It is impossible to write about grief, so instead I’ll write about Chad. His big heart had a short life. He was 24 when he died in 2017; he’d have been 29 this Thursday, October 7. There is no easy life with addiction; there is no easy life when the people you love are gone.
The other day my 7 year old granddaughter was frustrated by the loss of her go0gly eyes into her silver slime. Nothing could be retrieved. She began to talk to her 3 year old sister about “big emotions.” Big emotions…I’d been having them all week. Unable to know them, only to recognize them. Love, grief, anger, regret, happiness, sorrow, longing, resignation….how many more?
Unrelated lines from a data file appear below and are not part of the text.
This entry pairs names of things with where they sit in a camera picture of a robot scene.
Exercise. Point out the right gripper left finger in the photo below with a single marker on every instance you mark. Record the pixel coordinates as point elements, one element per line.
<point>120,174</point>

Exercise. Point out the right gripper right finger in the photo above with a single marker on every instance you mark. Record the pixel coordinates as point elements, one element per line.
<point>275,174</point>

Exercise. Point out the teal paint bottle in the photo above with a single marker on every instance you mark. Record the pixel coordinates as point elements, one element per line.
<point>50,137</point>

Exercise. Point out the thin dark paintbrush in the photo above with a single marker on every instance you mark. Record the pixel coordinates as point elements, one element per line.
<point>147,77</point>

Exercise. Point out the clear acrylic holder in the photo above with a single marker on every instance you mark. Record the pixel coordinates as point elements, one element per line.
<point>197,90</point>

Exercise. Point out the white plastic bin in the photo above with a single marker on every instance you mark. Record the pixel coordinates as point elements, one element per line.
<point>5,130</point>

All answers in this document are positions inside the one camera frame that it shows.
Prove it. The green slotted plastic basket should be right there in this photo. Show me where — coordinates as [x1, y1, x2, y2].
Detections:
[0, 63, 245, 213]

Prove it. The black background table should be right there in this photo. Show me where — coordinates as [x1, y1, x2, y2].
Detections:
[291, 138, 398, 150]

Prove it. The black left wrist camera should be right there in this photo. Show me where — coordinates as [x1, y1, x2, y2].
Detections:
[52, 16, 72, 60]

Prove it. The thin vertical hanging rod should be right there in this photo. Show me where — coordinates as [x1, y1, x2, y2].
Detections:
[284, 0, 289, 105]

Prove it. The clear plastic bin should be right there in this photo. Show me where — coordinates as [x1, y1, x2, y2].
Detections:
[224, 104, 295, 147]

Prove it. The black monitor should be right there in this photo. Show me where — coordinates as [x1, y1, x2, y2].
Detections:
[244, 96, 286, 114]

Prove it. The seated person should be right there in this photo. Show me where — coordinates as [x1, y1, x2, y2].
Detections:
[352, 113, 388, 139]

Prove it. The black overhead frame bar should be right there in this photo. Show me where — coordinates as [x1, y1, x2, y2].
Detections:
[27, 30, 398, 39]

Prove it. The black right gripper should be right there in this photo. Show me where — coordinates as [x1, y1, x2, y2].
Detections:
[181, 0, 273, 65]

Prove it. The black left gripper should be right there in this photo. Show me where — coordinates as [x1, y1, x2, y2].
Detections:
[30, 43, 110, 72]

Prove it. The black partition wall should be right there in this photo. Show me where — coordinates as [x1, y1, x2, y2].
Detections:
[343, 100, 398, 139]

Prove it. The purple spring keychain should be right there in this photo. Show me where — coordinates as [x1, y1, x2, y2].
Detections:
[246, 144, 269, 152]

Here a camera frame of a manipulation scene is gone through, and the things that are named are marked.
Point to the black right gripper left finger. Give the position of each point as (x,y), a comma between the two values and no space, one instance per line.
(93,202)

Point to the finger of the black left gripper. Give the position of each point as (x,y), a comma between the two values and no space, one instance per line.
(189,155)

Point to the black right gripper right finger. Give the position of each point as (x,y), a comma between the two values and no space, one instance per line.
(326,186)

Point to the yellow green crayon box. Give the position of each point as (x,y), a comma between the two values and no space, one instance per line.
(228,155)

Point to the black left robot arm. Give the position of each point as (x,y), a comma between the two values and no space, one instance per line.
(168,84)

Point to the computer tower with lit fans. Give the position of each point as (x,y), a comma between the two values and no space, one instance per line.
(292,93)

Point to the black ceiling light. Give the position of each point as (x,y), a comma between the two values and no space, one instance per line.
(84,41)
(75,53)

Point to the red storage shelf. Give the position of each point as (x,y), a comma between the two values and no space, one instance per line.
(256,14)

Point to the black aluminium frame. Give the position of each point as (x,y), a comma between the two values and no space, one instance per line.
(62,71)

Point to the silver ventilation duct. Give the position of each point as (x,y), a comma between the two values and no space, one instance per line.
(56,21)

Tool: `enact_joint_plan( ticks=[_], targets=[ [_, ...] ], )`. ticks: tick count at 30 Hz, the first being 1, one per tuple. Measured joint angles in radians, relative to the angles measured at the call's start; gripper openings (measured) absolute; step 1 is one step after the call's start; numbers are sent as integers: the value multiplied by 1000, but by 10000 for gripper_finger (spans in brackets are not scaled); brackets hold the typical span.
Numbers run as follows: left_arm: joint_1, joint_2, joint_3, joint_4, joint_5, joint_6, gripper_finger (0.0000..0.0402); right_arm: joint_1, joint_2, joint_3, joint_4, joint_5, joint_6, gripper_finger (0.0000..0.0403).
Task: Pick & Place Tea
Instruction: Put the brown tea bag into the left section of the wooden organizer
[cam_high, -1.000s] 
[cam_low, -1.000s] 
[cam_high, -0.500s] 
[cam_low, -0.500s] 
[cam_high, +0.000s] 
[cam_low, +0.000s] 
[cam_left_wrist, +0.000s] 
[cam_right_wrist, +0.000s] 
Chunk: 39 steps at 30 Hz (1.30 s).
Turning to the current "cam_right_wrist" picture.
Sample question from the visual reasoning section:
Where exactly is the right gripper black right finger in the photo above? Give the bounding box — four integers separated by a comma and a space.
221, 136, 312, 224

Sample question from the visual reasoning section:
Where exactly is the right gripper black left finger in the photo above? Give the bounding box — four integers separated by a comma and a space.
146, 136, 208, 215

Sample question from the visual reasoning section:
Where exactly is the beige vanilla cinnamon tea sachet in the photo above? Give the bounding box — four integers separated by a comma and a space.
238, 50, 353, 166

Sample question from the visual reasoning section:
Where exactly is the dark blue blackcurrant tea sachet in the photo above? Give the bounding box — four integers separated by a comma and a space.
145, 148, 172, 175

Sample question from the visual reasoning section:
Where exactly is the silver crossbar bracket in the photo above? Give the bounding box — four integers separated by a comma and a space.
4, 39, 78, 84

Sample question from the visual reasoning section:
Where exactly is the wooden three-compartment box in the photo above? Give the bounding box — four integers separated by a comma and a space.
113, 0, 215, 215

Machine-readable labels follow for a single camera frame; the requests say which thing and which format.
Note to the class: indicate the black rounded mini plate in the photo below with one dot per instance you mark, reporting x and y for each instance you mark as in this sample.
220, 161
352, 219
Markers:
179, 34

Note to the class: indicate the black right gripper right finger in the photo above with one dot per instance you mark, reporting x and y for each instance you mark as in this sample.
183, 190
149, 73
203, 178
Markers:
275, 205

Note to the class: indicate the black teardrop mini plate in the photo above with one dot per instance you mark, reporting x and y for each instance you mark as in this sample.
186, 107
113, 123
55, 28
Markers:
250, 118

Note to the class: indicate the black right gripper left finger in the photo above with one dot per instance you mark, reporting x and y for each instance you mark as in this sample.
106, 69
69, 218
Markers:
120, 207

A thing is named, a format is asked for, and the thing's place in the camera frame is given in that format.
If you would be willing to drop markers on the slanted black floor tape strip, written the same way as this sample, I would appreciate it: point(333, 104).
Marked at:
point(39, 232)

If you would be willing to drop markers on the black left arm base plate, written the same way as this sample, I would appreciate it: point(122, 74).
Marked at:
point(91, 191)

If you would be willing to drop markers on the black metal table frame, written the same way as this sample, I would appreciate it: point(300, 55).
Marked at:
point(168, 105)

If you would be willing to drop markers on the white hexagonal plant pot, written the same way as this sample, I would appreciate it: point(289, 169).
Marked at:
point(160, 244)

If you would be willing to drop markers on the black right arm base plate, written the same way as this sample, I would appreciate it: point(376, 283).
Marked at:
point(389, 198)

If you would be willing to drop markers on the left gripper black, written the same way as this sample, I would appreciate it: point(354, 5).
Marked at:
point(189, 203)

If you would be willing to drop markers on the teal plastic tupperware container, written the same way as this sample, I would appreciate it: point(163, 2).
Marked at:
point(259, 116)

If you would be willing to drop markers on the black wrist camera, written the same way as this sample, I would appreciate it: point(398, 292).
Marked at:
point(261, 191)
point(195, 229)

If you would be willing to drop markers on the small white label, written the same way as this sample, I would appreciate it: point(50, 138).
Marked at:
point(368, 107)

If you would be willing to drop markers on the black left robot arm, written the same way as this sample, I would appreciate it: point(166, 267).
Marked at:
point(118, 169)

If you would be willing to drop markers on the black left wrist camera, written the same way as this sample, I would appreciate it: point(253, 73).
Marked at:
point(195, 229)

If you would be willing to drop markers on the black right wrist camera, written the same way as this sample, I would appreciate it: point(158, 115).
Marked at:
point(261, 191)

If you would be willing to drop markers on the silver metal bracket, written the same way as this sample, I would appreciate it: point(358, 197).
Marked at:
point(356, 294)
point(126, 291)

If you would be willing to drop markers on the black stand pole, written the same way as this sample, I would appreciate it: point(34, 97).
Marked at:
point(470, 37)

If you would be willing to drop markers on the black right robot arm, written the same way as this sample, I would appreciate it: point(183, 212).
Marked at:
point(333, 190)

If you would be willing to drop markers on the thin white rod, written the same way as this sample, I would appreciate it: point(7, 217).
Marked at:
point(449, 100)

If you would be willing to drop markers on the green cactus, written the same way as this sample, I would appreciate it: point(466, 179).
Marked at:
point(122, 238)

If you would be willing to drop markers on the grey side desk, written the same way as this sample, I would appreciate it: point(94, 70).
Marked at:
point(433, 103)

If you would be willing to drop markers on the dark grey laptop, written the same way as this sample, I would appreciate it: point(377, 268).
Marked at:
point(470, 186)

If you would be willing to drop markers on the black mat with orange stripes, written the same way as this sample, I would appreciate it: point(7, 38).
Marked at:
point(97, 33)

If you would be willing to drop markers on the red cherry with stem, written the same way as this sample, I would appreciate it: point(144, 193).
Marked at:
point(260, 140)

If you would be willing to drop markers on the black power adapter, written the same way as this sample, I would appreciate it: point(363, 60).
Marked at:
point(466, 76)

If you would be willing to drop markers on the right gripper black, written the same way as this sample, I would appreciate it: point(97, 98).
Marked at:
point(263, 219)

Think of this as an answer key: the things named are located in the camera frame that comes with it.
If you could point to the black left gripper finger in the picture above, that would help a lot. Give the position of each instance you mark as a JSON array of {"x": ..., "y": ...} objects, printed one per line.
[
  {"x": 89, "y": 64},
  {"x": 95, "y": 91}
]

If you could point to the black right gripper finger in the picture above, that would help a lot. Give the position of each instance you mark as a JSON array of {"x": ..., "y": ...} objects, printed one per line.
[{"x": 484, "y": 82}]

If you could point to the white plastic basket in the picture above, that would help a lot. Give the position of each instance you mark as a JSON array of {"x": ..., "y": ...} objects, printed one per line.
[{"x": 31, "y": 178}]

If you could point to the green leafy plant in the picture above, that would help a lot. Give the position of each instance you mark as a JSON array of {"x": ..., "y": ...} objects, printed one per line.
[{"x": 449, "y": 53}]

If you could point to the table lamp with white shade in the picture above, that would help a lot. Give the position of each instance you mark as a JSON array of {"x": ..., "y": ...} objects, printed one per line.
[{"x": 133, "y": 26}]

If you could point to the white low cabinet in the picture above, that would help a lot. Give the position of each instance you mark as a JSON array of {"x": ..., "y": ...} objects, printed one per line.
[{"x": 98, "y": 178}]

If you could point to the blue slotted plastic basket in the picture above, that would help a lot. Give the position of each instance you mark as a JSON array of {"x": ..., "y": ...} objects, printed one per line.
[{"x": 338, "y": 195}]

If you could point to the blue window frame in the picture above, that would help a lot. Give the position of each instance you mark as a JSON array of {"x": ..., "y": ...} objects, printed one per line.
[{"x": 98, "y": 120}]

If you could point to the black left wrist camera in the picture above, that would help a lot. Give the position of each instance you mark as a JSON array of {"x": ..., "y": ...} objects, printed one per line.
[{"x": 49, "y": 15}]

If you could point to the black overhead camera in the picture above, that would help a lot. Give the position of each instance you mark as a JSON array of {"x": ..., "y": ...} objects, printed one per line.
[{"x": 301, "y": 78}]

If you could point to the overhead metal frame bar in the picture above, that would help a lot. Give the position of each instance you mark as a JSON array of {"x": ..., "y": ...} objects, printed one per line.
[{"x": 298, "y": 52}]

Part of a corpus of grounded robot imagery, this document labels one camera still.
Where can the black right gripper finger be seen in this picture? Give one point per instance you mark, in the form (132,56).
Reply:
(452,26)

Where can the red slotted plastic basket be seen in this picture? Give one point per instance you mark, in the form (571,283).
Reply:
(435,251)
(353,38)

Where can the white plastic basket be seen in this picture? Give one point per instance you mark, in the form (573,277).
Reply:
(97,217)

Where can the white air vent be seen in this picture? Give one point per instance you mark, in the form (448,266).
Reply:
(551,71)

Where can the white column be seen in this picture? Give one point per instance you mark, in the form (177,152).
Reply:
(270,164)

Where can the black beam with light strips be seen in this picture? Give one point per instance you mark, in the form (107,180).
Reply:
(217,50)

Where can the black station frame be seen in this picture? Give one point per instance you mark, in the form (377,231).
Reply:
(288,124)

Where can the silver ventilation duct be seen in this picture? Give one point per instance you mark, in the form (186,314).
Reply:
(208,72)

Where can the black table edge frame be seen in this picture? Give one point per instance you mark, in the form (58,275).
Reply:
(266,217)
In the end, I wrote a poem about getting caught in that riptide of language.
Big Emotions Come
Big emotions come like a riptide
before I see what it is, I am under.
I can think of what to do, but not always
follow what I know. I paddle parallel
to the shore and away to the unknown.
My mouth is wide open but nothing
comes out. Just trying to breathe
can take everything out of me.
I have always been so determined
in the face of it all, but these emotions
come crashing when I expect
them least. Still, my legs are so hard
and steady, I imagine myself swimming
forever, sea creatures under me
and behind, everywhere threats and uncertainty
while I move as best I can.
What else is there in the wake
of the big emotions, the ones
I can barely name, my mouth spitting salt
eyes full of tears but the hold
of the current releasing me slowly
and certainly to something less wild.